Alternatively, the web is preferably mechanically pressed against the rows of supports so that the bulky surface is not compressed. The dewatering, optional predrying, and densification zone forming operations can be integrated or partially integrated to reduce the total number of manufacturing steps performed. Following formation of the densified area, dewatering, and optional predrying, complete drying is performed, preferably while still avoiding mechanical compression. Preferably, from about 8% to about 55% of the tissue paper surface comprises a densified knuckle having a relative density of at least 125% of the density of the bulky surface.

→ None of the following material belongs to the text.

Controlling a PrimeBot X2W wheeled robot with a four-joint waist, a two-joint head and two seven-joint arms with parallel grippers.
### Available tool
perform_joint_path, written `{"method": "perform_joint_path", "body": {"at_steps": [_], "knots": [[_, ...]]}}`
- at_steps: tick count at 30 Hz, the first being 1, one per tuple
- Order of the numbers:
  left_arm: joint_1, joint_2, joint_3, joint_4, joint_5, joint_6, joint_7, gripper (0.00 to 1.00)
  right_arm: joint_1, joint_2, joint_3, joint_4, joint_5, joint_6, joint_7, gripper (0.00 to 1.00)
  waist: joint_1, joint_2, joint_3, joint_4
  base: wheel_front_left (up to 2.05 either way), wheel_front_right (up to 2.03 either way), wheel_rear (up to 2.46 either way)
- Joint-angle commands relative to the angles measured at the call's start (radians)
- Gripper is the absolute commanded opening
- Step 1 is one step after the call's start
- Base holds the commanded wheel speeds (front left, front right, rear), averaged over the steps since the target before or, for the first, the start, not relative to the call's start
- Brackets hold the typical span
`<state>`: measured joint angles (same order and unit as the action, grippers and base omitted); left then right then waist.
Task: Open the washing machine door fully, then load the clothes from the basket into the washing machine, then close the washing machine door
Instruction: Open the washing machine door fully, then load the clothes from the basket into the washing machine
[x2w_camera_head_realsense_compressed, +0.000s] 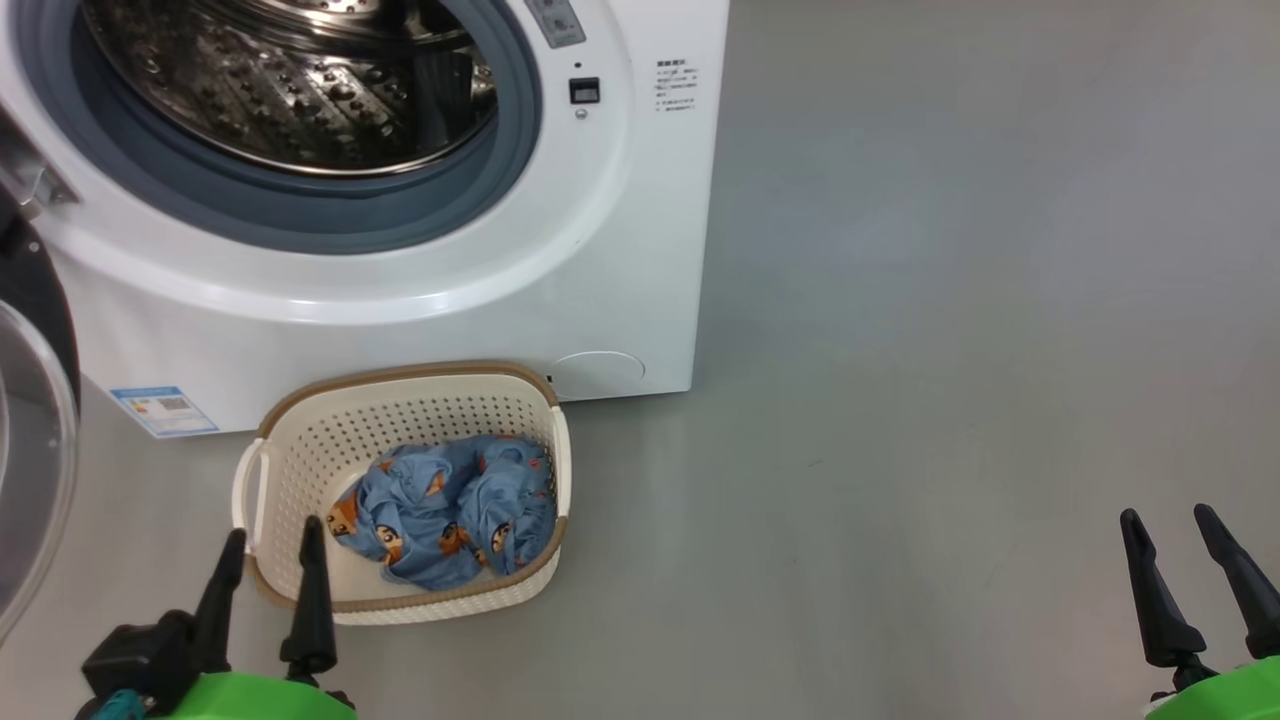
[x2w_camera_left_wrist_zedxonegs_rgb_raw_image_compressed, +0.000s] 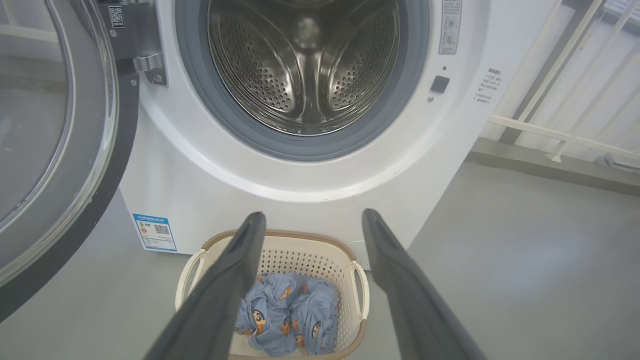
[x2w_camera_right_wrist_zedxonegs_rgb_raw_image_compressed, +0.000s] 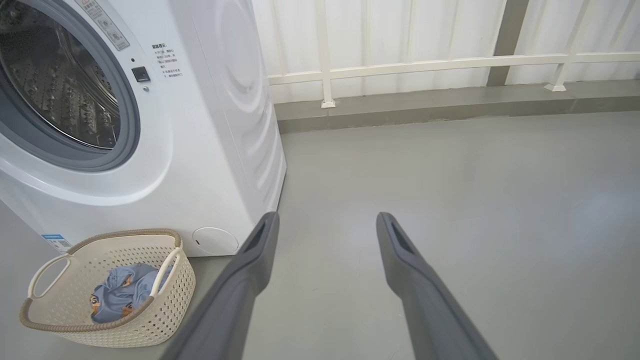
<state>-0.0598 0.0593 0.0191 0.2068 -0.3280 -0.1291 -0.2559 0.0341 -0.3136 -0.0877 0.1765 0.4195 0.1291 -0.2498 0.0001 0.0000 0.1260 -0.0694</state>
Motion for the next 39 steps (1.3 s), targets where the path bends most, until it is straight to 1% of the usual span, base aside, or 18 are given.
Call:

The row of supports is preferably an imprinted carrier fabric having knuckles arranged in a pattern, which acts as a row of supports that facilitates formation of densified areas when pressed.
ting carrier fabrics). The pattern of knuckles constitutes the row of supports described above. Suitable imprinted carrier fabrics are described in U.S. Pat.
No. 746 (Sanford et al.), Issued Jan. 31, 1967, U.S. Pat.
3,821,068 (Salvucci et al.), Issued May 21, 1974, U.S. Patent No. 3,974,025 (Ayers), issued August 10, 1976,
U.S. Pat. No. 3,573,164 (Friedberg et al.) Issued Mar. 30, 1971; U.S. Pat. No. 3,473,576 (Amneus) Oct. 21, 1969
Published in US Patent No. 4,239,065 (Trokhan) December 1980
Issued on 16th and US Patent No. 4,528,239 (Trokhan) 19
It is described in each specification issued on July 9, 1985.

Preferably, the raw material is first formed into a wet web on a perforated forming carrier, such as a fold liner wire. The web is dewatered and conveyed to the imprint fabric. Alternatively, the raw materials can be first deposited on a perforated support that also acts as an imprint fabric. After molding, the wet web is dewatered and preferably thermally pre-dried to a selected fiber consistency of about 40% to about 80%. Dewatering is preferably performed in a suction box or other vacuum device or blow dryer. Before the web is completely dried, the knuckle imprint of the imprint fabric is pressed into the web as described above. In one method, this is done by applying mechanical pressure, for example by placing a web between a nip roll supporting the imprinted fabric and a drying drum, e.g., a Yankee dryer, and nip rolls of the drying drum. This can be achieved by pressing against a surface. Preferably, the web is formed into a stamped fabric and then completely dried by applying a fluid pressure with a vacuum device such as a suction box or a blow-through dryer. Fluid pressure can be applied during the initial dewatering, in a separate, subsequent step, or a combination thereof, to effect imprinting of the densified area.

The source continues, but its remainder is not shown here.